Tuna Canyon Road is where the ill-fated Red Bull Road Rage was held. It features more than 70 turns in 4.2 miles and drops some 1800 feet at an average gradient of 8.1 percent. On the descent’s one significant straight (which was used for the speed trap in the Red Bull event), it is possible to clock 60 mph just before a sharp left turn will cause you to rethink your actions or alter your future. I know plenty of riders afraid to descend this road and it’s one of a handful of roads I descend where I’m unwilling to let the bike run. The looming wall of dirt has whispered things to me about deceleration trauma that I’m unable to repeat.
Decker Canyon Road is a bit like Tuna Canyon light. It is almost a half mile longer, drops 150 fewer feet, culminating in a 6.8 percent average gradient, as compared to Tuna Canyon’s deceptive 8.1 percent average. It also features nearly roughly ten fewer turns, meaning the road bends don’t come quite so frequently.
Decker Canyon is my road of choice for challenging myself on a descent or when testing the limits of a bike’s cornering. The descent is fairly steep, but not super-steep, the turns come in rapid succession and nerves of steel are tested in the turns, not in the chutzpah of straight-line speed.
I came up with a crucible. I’d take both bikes up to Malibu. I would ascend Encinal Canyon Road six times—three times on the Tarmac and three times on the Roubaix—and following each five mile, 6.3 percent average gradient ascent of Encinal Canyon I would plummet down Decker Canyon.

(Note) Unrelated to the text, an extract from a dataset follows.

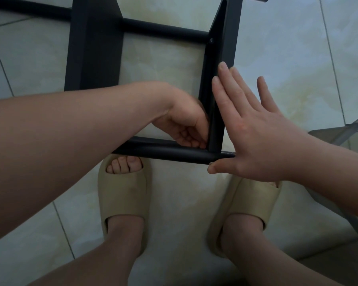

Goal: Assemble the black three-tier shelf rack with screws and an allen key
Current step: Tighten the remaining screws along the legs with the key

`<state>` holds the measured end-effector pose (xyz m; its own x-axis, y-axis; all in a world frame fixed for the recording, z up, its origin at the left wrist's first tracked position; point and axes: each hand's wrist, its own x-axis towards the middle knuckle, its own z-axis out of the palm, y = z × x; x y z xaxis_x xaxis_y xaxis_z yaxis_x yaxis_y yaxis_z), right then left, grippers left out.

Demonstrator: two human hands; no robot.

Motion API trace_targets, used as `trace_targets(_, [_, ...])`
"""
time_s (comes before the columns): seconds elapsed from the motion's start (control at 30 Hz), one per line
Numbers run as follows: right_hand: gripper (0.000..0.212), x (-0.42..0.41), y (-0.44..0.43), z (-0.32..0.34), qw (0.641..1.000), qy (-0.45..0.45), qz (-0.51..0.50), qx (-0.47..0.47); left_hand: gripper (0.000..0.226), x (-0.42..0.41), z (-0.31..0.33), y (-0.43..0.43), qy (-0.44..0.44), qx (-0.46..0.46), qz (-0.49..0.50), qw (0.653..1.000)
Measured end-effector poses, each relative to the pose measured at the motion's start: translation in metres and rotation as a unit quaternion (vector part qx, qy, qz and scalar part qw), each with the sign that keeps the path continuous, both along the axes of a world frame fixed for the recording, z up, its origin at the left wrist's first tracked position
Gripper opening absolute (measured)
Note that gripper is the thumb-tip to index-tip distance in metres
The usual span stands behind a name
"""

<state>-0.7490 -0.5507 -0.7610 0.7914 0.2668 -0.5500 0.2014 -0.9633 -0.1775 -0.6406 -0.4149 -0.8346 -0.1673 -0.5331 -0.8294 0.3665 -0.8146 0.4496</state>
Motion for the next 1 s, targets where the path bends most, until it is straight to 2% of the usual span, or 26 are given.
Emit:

My first two ascents of Encinal were aboard the Tarmac. The second two were aboard the Roubaix. Trip number five was back on the Tarmac and the final trip was made aboard the Roubaix. The six circuits only added up to 57 miles, but the climbing totaled more than 9000 feet ascended.
My position was very similar on both bikes; saddle height and setback was the same and reach to the bar was within a centimeter, though the bar on the Roubaix was almost a centimeter higher. Switching between the two was unremarkable from a position standpoint. However, as soon as I did switch from the Tarmac to the Roubaix the increased vibration damping was immediately apparent.
According to my GPS data my fourth and fifth ascents (Roubaix and Tarmac, respectively) were my two fastest; my average speeds were within a tenth of a mile per hour of each other. Interestingly, I burned fewer calories on the Roubaix, lending further credence to the idea that cutting vibration can decrease fatigue.
My three fastest descents were aboard the Tarmac. On those descents (first, second and fifth) my max speed was 46, 46 and 46.5 mph, respectively. My slowest descent, surprisingly, was my first trip down on the Roubaix.
The tightest turns on the descent, the ones on which there was no question of braking, just how hard would be necessary, were all right-handers except for the final switchback less than a mile from the bottom. I was able to carve very consistent lines through these turns and found myself consistently shaving the yellow lines on the Roubaix and six inches to the right on the Tarmac. That minute difference made a big difference at speed.
What I noticed was that the more I felt like I was really having to manage the bike—push it—to negotiate a turn, the more inclined I was to brake before the next turn. I did almost no braking during turns on the Tarmac but did scrub speed with some regularity during turns while aboard the Roubaix.
A brief word on my descending: Fast. I like it. Roller coasters were always my favorite at amusement parks when I was a kid but today, compared to mountain roads, they lack a critical interactivity component. That said, I don’t take what I believe to be are risks. While I find the foregone conclusion of a roller coaster lacking, I enter every turn with the belief that my safe exit from it is deal-done. As soon as I feel like I’m really pushing a bike, I back off. My empiricism ends at the point of wondering just how fast I can enter a turn and exit it without a yard sale. Aided by downhill pads and a Kevlar suit I might play my hand differently and bluff my way straight to call, but in Lycra I do little more than ante up.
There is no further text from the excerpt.